WHAT THE TASK ASKS — What is needed is a copy of each line in the listing that contains "cable".

= = = = =

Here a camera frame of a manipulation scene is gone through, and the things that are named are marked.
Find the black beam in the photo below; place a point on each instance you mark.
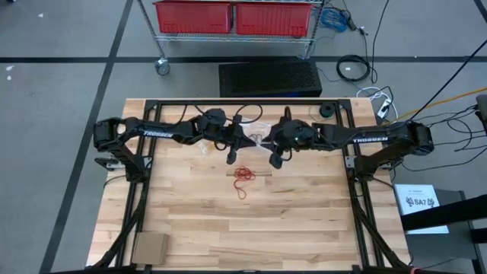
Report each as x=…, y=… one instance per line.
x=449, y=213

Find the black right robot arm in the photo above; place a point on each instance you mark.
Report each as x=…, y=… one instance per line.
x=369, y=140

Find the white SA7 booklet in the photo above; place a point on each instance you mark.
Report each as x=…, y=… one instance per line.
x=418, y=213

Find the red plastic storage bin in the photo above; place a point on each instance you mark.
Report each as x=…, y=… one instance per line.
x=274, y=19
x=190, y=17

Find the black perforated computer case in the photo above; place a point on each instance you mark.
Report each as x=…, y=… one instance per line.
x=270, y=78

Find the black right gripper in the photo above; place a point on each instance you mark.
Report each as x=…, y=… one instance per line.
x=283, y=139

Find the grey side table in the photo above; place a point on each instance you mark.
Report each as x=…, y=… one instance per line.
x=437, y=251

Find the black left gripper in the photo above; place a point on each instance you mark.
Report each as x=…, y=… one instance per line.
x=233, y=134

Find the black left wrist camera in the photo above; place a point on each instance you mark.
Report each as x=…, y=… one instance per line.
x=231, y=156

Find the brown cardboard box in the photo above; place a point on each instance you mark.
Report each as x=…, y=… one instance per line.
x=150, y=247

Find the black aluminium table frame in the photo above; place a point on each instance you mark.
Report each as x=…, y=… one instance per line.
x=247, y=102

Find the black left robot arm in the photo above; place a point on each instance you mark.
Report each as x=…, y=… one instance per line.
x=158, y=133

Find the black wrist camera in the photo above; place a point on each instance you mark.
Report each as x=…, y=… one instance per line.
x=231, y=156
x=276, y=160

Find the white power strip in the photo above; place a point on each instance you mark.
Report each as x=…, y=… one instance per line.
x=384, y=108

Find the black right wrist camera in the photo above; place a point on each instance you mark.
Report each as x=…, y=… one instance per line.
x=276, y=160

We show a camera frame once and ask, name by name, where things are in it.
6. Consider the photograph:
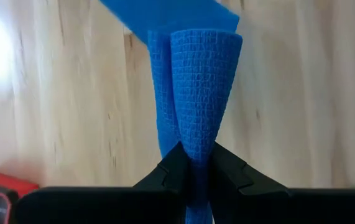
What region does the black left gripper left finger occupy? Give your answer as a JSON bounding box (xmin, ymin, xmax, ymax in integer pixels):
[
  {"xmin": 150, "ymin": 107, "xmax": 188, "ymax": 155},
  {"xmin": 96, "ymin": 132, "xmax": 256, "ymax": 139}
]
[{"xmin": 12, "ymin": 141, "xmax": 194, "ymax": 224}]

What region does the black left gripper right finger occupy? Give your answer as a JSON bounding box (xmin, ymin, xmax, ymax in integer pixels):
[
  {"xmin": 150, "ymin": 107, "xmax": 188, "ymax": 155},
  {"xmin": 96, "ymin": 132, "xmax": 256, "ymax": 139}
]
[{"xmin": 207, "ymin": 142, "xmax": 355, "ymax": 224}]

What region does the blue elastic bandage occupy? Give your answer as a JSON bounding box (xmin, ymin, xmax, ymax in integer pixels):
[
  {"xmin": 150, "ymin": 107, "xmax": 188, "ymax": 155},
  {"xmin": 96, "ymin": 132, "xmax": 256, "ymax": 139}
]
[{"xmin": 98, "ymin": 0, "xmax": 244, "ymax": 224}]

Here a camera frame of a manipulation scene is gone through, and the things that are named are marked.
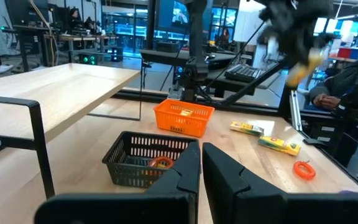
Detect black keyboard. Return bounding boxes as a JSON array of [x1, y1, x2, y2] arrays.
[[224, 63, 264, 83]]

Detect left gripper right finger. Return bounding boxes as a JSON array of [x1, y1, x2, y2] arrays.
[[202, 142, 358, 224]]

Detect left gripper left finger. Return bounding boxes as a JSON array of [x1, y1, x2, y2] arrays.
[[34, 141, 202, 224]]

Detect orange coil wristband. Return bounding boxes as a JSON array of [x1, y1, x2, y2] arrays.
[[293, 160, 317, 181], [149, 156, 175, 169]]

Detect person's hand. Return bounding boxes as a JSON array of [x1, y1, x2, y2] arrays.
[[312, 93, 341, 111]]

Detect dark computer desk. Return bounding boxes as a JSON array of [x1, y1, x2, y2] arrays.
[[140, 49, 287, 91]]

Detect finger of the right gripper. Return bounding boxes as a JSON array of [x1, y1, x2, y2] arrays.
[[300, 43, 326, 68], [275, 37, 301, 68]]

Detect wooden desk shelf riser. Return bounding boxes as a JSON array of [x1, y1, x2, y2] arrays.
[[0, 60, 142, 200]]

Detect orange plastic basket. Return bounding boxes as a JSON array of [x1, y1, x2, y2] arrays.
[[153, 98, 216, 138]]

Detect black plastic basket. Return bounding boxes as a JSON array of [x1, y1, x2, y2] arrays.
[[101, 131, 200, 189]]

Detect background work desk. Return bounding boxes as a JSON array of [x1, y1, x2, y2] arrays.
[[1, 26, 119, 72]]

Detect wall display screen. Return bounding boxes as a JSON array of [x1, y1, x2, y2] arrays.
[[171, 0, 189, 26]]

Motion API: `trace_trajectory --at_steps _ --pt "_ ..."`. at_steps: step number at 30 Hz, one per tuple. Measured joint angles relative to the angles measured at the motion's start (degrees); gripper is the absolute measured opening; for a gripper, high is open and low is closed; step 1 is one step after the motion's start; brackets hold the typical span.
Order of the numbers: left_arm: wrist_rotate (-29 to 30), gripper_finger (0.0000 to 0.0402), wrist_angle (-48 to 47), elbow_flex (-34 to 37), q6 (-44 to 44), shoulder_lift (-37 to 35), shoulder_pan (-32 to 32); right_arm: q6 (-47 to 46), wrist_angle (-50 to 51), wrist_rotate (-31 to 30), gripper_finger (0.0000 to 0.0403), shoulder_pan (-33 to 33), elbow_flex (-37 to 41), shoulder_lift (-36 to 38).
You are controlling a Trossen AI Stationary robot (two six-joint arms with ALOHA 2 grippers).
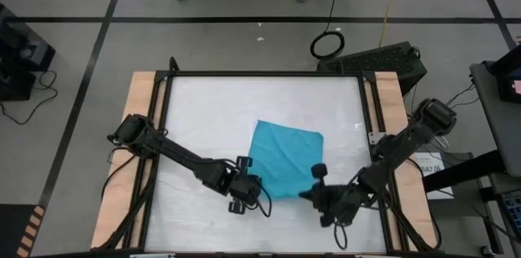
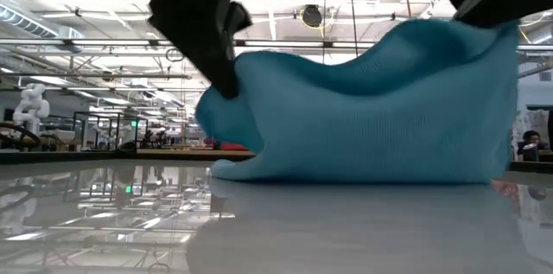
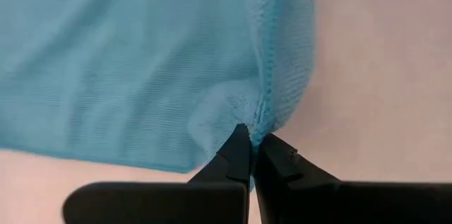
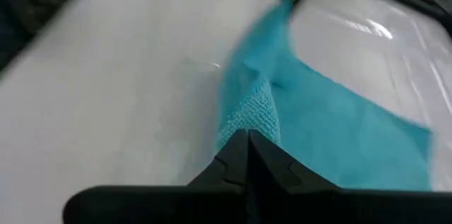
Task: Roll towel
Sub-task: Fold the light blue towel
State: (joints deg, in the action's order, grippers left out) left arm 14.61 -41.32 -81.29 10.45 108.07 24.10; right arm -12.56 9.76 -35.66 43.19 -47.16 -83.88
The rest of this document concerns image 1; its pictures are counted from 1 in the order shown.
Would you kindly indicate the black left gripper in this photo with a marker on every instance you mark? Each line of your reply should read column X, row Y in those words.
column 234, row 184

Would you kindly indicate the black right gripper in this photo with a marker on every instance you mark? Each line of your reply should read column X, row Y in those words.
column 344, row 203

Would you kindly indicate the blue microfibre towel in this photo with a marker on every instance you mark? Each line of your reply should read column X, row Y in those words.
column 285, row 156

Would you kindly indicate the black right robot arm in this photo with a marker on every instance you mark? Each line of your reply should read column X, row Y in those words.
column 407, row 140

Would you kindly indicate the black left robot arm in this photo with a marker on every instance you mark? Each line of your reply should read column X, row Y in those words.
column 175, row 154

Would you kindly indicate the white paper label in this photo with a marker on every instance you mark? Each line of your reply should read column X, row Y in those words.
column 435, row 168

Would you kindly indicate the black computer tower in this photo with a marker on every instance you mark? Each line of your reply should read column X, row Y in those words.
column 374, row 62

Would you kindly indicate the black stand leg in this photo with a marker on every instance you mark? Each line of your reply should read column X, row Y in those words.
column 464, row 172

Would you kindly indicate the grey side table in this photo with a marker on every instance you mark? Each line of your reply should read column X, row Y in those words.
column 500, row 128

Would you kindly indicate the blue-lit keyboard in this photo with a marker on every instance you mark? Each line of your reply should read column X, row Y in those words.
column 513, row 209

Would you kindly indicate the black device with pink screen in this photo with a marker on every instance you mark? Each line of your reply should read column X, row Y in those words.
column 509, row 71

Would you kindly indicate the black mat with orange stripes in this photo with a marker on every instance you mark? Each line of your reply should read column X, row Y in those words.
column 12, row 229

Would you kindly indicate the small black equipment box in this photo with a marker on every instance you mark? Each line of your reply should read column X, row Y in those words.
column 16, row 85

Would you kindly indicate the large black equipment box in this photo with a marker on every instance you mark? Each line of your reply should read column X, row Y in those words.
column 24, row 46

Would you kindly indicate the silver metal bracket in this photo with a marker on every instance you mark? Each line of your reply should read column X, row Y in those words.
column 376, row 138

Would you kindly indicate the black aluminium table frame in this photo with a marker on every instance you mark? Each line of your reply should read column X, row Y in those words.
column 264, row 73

= = = = =

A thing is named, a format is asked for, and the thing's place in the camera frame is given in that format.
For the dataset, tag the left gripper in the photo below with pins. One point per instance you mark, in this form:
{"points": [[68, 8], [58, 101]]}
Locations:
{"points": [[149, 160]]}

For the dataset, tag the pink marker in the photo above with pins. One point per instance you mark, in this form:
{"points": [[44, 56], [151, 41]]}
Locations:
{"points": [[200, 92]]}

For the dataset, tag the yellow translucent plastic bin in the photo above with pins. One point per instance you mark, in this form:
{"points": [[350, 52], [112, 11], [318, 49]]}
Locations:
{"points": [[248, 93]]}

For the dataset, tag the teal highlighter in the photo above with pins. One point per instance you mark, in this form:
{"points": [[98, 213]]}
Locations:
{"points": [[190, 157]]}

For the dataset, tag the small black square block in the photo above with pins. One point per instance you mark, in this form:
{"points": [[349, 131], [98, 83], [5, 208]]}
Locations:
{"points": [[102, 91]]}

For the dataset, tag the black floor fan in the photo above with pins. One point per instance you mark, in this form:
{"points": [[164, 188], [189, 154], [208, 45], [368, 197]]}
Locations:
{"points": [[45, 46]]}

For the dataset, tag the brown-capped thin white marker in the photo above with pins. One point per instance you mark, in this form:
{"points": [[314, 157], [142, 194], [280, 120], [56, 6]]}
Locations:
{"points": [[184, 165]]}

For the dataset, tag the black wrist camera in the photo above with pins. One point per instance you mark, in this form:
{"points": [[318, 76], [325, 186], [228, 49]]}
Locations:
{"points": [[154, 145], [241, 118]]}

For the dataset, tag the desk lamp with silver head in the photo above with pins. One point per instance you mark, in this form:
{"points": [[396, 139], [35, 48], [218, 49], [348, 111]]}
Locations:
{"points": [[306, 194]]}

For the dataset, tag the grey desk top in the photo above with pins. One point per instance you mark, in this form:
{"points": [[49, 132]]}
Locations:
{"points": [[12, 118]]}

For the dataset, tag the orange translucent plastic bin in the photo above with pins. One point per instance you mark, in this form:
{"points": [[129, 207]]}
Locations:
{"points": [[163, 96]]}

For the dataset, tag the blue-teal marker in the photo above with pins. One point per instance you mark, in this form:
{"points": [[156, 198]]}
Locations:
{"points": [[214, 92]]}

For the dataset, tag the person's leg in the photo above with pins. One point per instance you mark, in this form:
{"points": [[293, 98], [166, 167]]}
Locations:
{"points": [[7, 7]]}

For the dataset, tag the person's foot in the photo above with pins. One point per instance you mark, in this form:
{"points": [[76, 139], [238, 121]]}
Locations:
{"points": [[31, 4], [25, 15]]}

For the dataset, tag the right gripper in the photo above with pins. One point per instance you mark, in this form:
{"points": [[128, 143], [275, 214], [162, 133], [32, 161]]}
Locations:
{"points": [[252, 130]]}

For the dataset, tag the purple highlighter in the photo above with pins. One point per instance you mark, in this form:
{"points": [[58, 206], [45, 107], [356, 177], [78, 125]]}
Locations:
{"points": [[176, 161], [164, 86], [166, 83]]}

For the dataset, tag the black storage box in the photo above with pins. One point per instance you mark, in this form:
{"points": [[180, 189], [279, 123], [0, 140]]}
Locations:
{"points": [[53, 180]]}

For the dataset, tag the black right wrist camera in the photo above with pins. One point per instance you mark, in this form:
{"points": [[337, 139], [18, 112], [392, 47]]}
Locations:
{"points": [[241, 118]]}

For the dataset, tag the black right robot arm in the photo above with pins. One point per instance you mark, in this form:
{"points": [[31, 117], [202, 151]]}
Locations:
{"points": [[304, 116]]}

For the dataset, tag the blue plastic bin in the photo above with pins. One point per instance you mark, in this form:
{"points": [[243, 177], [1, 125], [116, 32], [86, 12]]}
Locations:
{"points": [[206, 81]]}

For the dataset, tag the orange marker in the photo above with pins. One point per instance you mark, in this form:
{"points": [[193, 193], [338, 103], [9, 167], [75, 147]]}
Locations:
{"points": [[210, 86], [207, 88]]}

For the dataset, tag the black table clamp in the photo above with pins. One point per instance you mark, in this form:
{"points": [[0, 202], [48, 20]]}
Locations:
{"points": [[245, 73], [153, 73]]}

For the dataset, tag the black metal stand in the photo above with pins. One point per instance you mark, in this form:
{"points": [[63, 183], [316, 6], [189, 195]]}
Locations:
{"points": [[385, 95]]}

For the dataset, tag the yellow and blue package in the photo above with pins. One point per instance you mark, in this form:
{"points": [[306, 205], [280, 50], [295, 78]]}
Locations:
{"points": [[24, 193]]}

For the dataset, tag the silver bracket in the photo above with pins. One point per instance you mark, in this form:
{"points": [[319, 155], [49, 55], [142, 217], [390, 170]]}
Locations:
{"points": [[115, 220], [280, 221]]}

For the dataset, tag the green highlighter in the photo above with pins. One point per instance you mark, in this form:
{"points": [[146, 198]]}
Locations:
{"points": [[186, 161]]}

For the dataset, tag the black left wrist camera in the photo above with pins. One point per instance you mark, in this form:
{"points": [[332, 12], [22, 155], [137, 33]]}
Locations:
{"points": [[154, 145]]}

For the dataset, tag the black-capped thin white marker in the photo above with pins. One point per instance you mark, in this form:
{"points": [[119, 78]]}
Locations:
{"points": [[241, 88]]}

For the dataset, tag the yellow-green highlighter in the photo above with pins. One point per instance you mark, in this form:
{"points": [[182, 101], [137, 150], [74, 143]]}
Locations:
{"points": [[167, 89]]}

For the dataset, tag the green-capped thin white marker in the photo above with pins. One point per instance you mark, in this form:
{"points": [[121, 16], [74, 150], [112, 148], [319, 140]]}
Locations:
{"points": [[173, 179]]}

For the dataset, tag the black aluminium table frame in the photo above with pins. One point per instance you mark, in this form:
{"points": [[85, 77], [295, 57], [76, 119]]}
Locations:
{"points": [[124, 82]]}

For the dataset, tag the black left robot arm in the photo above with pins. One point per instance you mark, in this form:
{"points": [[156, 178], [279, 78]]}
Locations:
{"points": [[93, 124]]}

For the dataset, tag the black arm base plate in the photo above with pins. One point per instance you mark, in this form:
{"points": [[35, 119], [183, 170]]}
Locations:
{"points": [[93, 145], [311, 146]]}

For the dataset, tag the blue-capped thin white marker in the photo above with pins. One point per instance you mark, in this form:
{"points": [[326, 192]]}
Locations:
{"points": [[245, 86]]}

= = = = =

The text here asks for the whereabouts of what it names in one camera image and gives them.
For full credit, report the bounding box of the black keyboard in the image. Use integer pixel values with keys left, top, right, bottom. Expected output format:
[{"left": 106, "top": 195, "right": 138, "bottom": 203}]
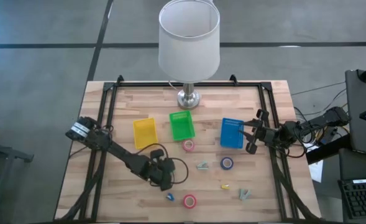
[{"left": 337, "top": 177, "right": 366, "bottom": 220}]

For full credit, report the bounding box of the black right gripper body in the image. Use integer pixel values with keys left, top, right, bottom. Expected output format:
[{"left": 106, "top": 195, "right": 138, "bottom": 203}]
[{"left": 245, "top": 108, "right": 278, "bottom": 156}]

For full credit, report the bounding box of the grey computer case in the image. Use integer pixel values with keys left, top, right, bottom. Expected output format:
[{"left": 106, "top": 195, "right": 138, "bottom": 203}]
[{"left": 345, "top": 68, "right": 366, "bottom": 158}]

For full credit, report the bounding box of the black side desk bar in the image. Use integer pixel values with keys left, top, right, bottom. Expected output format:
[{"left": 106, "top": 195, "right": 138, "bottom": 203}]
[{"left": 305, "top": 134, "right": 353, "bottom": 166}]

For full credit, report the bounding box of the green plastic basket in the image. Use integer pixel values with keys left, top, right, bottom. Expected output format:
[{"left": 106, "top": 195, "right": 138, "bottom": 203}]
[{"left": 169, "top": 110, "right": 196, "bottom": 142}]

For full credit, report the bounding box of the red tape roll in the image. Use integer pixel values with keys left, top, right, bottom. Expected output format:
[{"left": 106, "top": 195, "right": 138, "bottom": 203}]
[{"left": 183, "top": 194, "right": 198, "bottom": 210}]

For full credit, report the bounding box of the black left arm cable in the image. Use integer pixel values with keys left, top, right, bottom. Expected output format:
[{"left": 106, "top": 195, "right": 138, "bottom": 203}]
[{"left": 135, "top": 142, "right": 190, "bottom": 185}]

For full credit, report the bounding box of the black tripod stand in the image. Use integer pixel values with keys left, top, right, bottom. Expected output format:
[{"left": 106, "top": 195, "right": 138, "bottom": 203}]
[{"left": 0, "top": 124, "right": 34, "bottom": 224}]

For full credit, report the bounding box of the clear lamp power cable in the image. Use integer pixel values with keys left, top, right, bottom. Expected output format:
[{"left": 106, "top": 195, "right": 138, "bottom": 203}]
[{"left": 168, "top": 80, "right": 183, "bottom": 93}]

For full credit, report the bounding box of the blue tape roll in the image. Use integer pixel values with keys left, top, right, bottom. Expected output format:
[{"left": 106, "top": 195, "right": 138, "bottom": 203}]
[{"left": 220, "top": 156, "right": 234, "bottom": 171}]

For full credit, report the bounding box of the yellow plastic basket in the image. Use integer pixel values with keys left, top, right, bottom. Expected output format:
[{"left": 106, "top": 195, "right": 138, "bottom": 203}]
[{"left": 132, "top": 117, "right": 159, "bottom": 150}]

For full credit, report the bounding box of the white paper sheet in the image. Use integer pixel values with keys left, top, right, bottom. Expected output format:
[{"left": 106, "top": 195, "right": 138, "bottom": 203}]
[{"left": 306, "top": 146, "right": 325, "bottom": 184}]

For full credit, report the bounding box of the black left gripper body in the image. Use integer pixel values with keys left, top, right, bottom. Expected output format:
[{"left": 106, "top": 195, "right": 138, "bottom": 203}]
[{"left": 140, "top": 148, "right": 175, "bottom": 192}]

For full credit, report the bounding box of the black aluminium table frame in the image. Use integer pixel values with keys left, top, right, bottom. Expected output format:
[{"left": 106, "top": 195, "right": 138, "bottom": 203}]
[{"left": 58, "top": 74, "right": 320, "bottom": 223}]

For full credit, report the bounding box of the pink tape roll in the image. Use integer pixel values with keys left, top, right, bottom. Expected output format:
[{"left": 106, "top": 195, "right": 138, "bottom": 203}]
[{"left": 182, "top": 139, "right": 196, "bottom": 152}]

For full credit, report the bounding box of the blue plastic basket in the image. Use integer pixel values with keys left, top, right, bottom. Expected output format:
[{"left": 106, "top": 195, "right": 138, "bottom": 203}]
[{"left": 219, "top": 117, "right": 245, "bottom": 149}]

= = = = =

TASK ANSWER —
For full credit, report the bounding box of the black left arm cable in the image. Use integer pixel values with keys left, top, right, bottom. Expected output format:
For full credit, report the bounding box of the clear lamp power cable in the image. Use integer pixel values with keys left, top, right, bottom. Expected output format:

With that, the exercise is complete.